» **Your goal**: Using the listing below, retype exactly the lines starting at the one with "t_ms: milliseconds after" and ending at the one with "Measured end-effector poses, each", and include both.

» **Supplied entries**:

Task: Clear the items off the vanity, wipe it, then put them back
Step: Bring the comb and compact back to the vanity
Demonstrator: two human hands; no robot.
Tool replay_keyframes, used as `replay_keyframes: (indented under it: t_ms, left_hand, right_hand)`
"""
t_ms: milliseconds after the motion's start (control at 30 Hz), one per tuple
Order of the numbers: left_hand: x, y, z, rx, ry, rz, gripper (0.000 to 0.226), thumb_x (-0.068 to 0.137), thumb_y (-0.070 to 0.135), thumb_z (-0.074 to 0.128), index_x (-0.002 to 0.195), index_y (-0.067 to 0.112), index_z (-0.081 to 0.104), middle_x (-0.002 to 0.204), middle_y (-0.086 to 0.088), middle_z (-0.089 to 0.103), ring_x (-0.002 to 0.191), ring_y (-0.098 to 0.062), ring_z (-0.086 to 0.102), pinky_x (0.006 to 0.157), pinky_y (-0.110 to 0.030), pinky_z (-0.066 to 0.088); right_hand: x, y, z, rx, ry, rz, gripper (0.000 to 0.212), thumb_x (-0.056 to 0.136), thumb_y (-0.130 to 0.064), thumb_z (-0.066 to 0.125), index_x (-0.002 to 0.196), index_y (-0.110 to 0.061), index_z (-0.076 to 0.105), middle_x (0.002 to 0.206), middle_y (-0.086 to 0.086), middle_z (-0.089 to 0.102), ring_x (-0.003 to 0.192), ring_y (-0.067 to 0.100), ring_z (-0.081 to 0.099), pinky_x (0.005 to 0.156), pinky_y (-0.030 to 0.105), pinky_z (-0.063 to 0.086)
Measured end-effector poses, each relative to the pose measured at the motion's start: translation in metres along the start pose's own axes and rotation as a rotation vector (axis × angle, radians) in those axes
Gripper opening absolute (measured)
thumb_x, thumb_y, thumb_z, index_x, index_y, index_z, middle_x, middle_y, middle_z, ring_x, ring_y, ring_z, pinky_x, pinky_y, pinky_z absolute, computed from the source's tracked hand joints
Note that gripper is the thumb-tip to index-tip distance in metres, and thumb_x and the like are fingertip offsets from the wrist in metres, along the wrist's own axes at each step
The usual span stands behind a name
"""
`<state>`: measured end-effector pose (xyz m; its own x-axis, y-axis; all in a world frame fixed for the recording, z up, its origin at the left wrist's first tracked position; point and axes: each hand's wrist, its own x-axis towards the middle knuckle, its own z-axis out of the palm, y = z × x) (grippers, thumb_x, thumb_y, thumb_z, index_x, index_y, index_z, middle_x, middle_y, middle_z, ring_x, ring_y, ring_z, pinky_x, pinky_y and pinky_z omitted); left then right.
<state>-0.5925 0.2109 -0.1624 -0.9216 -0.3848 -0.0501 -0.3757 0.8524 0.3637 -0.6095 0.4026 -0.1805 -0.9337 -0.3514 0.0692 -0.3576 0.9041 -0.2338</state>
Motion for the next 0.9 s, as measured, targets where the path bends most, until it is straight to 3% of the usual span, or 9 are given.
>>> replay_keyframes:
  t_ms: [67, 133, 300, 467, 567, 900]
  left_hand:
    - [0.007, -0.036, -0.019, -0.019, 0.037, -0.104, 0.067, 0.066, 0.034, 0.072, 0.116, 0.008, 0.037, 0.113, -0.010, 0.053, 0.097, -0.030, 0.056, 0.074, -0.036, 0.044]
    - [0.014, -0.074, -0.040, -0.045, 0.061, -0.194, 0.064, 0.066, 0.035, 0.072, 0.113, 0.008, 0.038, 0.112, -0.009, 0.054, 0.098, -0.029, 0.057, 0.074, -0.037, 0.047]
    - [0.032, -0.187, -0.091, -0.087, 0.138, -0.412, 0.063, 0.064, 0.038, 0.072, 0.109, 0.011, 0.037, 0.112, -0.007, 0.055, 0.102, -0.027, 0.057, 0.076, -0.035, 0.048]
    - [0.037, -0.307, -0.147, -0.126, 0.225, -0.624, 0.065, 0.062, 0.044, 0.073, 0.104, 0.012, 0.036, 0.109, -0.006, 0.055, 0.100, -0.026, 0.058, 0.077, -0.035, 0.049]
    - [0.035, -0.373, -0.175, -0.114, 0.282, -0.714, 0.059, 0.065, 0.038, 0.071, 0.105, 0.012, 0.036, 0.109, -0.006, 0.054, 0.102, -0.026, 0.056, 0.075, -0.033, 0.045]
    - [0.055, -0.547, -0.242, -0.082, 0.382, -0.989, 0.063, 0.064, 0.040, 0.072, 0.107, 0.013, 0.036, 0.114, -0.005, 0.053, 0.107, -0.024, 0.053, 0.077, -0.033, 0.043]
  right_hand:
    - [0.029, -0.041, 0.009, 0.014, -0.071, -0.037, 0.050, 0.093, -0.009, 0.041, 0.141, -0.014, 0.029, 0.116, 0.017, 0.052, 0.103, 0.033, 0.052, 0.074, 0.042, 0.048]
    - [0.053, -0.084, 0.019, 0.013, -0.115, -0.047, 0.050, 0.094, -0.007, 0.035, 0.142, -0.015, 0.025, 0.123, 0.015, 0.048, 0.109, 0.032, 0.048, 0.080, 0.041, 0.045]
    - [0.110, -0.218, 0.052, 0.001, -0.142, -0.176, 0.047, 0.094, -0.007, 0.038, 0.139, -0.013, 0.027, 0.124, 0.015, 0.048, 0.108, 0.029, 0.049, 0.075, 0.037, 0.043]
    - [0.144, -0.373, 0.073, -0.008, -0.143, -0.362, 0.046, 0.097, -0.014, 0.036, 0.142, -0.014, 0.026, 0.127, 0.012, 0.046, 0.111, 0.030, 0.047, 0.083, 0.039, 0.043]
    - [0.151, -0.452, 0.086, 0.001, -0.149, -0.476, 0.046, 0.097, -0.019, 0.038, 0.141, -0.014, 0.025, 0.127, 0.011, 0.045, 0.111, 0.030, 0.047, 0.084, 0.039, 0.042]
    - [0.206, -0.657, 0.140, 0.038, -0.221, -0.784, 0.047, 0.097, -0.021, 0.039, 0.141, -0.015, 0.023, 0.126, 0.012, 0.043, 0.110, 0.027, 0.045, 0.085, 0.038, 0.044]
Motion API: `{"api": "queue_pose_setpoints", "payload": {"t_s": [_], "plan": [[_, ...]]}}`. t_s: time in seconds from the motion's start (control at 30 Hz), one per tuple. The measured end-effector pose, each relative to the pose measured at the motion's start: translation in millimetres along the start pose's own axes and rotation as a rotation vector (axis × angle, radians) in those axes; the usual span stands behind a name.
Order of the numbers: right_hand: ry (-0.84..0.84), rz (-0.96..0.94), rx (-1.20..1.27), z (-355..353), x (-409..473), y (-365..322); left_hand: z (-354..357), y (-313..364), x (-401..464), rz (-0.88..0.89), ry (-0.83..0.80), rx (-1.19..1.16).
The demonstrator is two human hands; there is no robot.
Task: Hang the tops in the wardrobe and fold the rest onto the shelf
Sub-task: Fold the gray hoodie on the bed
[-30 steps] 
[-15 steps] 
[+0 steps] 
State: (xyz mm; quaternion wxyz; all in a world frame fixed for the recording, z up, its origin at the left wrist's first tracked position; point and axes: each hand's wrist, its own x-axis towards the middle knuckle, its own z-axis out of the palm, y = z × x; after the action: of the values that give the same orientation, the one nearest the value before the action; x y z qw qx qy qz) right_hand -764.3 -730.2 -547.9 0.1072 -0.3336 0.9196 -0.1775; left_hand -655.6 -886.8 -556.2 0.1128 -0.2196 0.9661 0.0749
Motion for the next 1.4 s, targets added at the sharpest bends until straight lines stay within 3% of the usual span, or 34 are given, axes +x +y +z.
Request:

» **Expected answer**:
t_ms: milliseconds after the motion's start (control at 30 Hz), one per tuple
Order of the numbers: left_hand: x, y, z, rx, ry, rz, gripper (0.000 to 0.226), thumb_x (-0.068 to 0.137), thumb_y (-0.070 to 0.135), thumb_z (-0.074 to 0.128), index_x (-0.002 to 0.195), index_y (-0.067 to 0.112), index_z (-0.081 to 0.104), middle_x (-0.002 to 0.204), middle_y (-0.086 to 0.088), middle_z (-0.089 to 0.103), ring_x (-0.002 to 0.191), ring_y (-0.098 to 0.062), ring_z (-0.086 to 0.102), pinky_x (0.006 to 0.157), pinky_y (-0.110 to 0.030), pinky_z (-0.066 to 0.088); right_hand: x, y, z, rx, ry, rz, gripper (0.000 to 0.212), thumb_x (-0.056 to 0.136), thumb_y (-0.130 to 0.064), thumb_z (-0.066 to 0.125), index_x (-0.002 to 0.196), index_y (-0.110 to 0.061), index_z (-0.076 to 0.105), middle_x (0.002 to 0.206), middle_y (-0.086 to 0.086), middle_z (-0.089 to 0.102), ring_x (-0.003 to 0.192), ring_y (-0.067 to 0.100), ring_z (-0.081 to 0.099), pinky_x (0.005 to 0.156), pinky_y (-0.030 to 0.105), pinky_z (-0.063 to 0.086)
Measured end-effector poses, each relative to the pose measured at the motion's start: translation in metres along the start pose's own axes and rotation as a rotation vector (axis × angle, radians) in those axes

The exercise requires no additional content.